** Task item **
Transcribe only the lines of the listing below from the one holding "In this photo, where can the white" through the one holding "A thing is named, a", inclusive, without any change.

** Source information **
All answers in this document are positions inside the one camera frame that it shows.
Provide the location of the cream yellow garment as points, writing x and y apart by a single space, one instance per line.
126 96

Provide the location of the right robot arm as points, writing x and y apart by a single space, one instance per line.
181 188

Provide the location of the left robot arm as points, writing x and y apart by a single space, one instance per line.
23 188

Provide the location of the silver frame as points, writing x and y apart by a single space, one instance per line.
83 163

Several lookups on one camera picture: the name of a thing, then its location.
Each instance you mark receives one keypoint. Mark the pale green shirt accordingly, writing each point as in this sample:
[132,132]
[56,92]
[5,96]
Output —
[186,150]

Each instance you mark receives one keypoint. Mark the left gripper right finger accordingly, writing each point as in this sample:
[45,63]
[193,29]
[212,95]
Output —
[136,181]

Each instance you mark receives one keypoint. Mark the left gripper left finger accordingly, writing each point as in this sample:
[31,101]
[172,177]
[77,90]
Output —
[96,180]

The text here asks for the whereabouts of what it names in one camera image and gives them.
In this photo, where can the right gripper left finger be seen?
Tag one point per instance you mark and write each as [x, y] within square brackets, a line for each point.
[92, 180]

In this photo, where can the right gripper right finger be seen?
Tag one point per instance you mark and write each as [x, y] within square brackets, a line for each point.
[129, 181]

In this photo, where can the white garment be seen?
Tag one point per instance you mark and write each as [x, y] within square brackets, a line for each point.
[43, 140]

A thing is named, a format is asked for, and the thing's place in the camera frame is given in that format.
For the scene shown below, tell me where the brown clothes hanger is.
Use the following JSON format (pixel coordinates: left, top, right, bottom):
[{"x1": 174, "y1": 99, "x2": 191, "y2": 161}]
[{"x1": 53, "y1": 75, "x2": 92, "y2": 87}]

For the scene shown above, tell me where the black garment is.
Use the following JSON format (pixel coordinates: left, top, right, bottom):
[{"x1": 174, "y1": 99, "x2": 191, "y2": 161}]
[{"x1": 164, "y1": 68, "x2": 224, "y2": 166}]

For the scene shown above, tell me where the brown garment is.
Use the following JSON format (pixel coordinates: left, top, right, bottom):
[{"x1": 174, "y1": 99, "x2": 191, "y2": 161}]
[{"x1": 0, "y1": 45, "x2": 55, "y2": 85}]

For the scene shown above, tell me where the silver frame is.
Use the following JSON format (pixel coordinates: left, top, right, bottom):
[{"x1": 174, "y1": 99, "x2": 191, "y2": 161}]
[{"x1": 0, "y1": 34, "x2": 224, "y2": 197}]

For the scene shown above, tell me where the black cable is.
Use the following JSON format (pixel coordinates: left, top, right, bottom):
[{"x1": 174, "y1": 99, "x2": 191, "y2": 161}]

** Task solution **
In this photo, where can the white garment be seen?
Tag one point per instance you mark and write each as [x, y] within square brackets, a line for each point.
[43, 140]

A thing is named, a format is asked for, and the thing's place in the camera frame is given in that format.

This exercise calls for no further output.